Avoiding Evaluation Mistakes That Produce Misleading Numbers

Several common mistakes produce benchmark numbers that look credible but do not reflect actual model quality. The most frequent is prompt format mismatch: MMLU and other benchmarks have specific expected prompt formats, and even minor deviations — adding a trailing space, changing capitalisation of “Answer:”, or using a different delimiter between the question and options — can shift accuracy by 2–5 percentage points. Always use the harness’s built-in task definitions rather than re-implementing prompts manually, and if you need to compare against a paper’s numbers, verify that the paper used the same harness version and the same prompt format.

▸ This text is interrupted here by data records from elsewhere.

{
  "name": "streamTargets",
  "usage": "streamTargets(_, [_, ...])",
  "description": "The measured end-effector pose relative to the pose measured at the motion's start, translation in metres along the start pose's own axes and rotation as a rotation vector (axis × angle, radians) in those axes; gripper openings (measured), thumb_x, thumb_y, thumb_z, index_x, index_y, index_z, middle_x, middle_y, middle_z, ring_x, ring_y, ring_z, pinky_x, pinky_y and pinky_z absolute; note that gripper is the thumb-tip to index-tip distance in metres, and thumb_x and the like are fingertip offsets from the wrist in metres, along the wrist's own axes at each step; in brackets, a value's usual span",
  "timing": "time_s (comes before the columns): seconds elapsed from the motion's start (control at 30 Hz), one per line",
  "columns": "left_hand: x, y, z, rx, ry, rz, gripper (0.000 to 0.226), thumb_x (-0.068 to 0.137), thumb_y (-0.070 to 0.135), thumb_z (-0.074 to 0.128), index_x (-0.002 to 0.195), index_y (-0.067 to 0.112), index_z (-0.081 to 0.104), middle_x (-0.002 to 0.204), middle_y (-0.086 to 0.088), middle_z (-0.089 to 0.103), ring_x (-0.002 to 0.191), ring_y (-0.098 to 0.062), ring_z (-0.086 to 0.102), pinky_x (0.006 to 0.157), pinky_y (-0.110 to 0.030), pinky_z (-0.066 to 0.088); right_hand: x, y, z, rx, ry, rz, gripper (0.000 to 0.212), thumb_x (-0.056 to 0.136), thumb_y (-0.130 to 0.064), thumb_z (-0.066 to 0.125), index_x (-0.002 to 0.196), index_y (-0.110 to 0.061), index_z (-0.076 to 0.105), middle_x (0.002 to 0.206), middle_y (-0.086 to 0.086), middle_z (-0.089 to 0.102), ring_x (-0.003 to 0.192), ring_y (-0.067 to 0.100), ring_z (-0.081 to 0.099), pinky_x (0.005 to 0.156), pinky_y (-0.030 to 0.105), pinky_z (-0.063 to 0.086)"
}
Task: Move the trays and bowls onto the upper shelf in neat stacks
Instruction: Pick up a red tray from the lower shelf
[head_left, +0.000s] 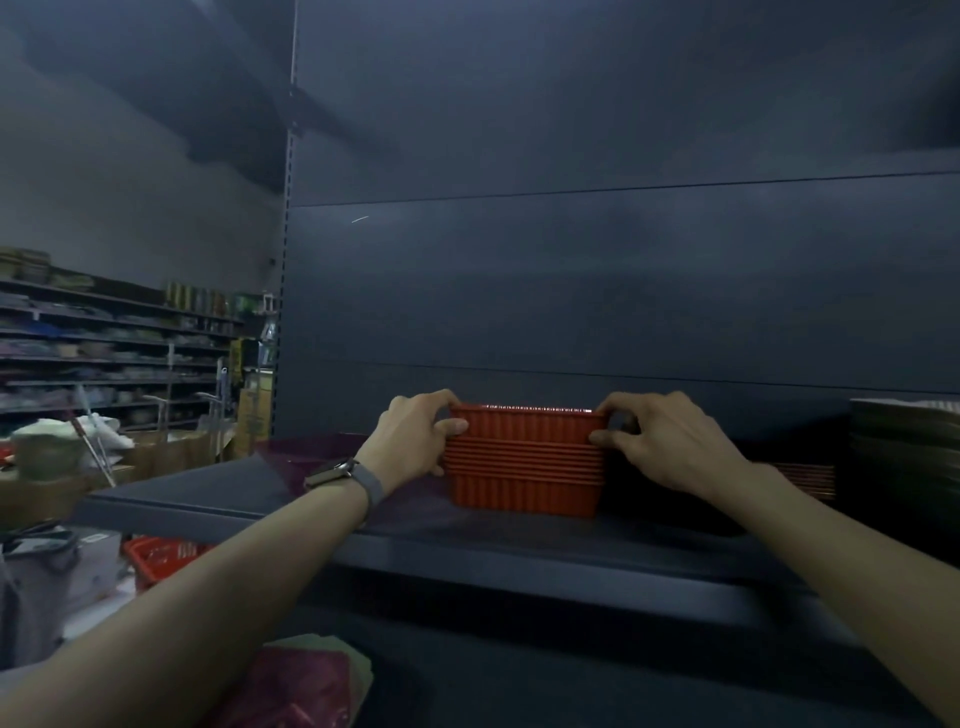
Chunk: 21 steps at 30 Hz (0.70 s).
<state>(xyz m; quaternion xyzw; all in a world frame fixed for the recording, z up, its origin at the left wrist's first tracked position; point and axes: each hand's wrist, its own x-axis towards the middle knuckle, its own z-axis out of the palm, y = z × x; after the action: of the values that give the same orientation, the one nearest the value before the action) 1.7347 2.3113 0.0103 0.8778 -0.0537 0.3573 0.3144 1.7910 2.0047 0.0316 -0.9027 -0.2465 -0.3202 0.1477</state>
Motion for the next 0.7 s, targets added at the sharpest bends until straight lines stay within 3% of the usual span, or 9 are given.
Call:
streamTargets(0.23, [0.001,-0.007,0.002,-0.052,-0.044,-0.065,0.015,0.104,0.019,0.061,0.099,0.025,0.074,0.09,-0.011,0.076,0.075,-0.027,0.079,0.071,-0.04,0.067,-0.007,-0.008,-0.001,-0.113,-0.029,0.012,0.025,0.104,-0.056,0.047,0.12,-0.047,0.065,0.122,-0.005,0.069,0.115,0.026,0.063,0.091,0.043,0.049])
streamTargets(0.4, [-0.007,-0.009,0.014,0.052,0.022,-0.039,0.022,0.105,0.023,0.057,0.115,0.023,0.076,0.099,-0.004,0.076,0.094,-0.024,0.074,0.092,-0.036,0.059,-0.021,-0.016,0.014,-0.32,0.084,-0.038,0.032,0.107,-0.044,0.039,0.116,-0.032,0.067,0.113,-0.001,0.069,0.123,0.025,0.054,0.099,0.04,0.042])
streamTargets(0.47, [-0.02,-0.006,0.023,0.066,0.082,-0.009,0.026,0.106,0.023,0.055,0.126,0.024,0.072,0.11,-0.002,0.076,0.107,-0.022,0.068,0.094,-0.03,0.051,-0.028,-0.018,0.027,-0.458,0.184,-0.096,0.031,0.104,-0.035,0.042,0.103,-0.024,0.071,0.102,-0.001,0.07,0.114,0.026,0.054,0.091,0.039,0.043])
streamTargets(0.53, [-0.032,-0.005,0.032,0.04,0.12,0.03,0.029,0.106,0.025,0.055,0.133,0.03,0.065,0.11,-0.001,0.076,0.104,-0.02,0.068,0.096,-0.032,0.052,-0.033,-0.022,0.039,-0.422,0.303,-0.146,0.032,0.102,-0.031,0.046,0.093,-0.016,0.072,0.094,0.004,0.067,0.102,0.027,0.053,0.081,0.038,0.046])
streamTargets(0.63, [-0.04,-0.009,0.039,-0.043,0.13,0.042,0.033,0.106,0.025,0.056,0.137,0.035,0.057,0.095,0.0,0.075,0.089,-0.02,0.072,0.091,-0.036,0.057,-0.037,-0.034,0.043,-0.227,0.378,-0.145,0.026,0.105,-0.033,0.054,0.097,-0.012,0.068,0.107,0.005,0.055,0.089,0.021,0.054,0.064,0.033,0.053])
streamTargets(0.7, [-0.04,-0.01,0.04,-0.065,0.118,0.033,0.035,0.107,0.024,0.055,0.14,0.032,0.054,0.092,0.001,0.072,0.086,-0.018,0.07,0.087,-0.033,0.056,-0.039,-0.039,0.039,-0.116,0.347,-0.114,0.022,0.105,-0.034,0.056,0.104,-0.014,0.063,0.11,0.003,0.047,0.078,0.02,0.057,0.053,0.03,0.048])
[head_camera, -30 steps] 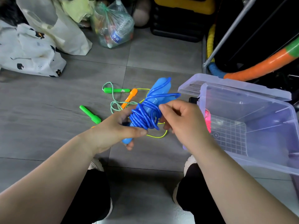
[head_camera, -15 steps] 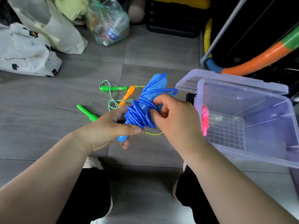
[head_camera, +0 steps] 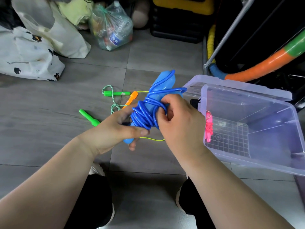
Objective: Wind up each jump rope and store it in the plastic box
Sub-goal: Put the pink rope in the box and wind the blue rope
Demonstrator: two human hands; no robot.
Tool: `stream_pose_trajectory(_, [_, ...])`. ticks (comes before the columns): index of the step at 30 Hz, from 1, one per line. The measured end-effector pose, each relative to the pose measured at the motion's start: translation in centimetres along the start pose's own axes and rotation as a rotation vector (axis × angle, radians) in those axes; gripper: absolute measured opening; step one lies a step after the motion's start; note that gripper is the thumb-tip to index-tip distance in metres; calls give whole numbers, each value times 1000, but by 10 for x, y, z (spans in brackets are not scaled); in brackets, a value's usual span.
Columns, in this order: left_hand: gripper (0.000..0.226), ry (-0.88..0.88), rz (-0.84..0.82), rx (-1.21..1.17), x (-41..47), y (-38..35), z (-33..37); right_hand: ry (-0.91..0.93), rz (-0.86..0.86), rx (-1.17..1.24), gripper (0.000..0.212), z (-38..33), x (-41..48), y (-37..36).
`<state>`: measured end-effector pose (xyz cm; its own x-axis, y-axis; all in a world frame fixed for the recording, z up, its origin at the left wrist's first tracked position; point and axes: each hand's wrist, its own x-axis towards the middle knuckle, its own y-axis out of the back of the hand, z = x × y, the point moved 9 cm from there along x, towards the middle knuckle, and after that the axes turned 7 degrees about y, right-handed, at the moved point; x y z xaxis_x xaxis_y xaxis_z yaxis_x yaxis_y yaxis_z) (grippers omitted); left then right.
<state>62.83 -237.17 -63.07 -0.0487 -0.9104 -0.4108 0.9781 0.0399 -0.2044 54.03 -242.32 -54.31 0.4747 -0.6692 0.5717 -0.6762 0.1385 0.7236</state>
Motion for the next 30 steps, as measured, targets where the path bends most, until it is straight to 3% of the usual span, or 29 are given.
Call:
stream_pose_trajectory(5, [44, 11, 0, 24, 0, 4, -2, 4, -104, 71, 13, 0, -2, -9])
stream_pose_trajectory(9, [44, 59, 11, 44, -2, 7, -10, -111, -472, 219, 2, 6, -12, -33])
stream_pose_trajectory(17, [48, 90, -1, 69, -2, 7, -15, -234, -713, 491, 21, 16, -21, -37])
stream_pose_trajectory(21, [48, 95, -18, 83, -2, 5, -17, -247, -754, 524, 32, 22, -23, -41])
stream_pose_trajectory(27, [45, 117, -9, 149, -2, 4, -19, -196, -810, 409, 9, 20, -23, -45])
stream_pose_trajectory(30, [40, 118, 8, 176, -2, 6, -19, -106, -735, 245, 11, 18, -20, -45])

The second common mistake is contamination: if your fine-tuning data contains examples from the evaluation benchmarks, your scores will be inflated. MMLU questions and answers are widely reproduced on the internet and appear in many popular instruction-tuning datasets. The harness does not check for contamination — you must do this yourself by checking whether your training data overlaps with evaluation questions. A simple n-gram overlap check between your training text and the evaluation dataset detects most contamination. Third, do not compare few-shot numbers across different values of num_fewshot: a model evaluated at 5-shot MMLU and another at 0-shot MMLU are not directly comparable, since few-shot examples improve performance by providing format demonstrations even when they add no factual information. Use the canonical few-shot counts for each benchmark consistently across all models you compare.

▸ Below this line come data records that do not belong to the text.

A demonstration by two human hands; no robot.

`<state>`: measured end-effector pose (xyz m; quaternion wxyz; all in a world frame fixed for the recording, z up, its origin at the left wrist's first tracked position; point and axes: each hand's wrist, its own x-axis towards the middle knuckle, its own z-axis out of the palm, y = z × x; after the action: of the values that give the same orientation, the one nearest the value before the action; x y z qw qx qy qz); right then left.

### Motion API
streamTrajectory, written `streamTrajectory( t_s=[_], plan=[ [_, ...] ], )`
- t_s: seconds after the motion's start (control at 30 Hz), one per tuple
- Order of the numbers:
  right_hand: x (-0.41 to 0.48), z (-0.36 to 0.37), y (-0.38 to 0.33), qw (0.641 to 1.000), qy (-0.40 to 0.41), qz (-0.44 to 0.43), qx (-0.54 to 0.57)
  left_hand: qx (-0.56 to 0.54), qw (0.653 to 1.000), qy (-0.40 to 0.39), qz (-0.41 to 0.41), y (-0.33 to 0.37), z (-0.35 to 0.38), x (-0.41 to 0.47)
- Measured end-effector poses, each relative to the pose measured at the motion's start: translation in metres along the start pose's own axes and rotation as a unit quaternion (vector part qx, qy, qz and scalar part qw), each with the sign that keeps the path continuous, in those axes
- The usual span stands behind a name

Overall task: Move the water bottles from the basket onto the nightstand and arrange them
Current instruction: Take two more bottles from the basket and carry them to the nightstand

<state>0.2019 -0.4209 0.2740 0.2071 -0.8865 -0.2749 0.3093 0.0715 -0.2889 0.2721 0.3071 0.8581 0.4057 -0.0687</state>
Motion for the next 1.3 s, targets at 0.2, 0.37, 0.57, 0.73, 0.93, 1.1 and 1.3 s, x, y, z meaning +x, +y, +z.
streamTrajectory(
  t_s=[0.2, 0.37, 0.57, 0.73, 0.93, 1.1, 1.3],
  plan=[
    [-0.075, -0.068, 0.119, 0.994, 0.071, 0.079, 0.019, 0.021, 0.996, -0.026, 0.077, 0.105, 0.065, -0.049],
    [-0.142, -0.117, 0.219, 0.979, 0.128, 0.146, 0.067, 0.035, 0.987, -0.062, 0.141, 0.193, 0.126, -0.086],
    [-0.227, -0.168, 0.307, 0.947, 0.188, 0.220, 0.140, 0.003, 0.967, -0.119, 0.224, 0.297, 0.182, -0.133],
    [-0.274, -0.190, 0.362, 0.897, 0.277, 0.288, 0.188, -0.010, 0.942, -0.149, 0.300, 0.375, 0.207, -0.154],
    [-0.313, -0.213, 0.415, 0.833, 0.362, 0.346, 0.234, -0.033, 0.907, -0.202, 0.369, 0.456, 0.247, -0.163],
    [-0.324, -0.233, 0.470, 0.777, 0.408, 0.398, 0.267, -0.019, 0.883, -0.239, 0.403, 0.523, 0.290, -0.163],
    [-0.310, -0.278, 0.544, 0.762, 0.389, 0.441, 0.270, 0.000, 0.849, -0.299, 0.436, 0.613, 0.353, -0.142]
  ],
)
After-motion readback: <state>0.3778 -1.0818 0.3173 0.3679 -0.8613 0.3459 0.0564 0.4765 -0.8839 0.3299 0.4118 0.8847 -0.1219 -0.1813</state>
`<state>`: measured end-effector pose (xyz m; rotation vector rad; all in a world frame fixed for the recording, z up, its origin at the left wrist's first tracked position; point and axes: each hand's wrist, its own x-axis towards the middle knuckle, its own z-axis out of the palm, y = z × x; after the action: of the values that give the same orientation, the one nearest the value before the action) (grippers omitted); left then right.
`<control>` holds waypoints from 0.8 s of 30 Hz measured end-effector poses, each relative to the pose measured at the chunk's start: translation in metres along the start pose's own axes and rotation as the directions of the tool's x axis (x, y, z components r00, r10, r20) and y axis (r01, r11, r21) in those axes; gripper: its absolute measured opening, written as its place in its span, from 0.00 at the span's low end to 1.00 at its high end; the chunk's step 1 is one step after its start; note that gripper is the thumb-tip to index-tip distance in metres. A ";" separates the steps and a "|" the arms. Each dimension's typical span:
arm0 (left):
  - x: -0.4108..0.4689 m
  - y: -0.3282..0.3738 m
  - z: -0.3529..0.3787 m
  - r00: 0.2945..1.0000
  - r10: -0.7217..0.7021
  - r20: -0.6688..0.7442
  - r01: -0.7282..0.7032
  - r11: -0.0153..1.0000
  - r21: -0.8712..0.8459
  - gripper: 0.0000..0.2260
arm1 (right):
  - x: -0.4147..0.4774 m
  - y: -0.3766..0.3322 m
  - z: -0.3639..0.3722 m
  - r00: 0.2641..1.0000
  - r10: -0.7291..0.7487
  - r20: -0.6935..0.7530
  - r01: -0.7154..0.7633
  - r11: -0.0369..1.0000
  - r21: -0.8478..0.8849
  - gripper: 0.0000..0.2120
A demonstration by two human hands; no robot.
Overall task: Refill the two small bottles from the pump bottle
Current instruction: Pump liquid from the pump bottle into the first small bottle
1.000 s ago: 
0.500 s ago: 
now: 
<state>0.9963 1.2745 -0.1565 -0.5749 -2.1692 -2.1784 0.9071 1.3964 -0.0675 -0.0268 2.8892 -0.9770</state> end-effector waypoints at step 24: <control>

Evaluating Instruction-Tuned Models Correctly

Instruction-tuned and chat models require extra care when running benchmark evaluations. These models are trained to follow instructions and often interpret the few-shot examples in a benchmark prompt as part of a multi-turn conversation rather than as plain-text demonstrations, which can cause them to respond to the wrong thing or apply chat formatting that breaks the metric computation. The harness has chat template support that correctly formats prompts for instruction-tuned models, and using it is important for getting valid numbers.

# Evaluate an instruction-tuned model with its chat template applied
lm_eval --model hf   --model_args pretrained=meta-llama/Llama-3.2-1B-Instruct,dtype=bfloat16   --tasks mmlu   --num_fewshot 5   --apply_chat_template   --fewshot_as_multiturn   --output_path ./results/llama-1b-instruct-mmlu

The --apply_chat_template flag wraps each prompt in the model’s chat template (loaded from the tokenizer config), and --fewshot_as_multiturn formats few-shot examples as a multi-turn conversation with user/assistant turns rather than as a single concatenated context. Without these flags, instruction-tuned models typically score significantly lower than their base model counterparts on multiple-choice benchmarks because the prompt format is mismatched to what they were trained on. With them, instruction-tuned models typically score higher or comparably to the base model, reflecting their actual capability. Always compare instruction-tuned models with --apply_chat_template and base models without it — mixing the two produces meaningless comparisons.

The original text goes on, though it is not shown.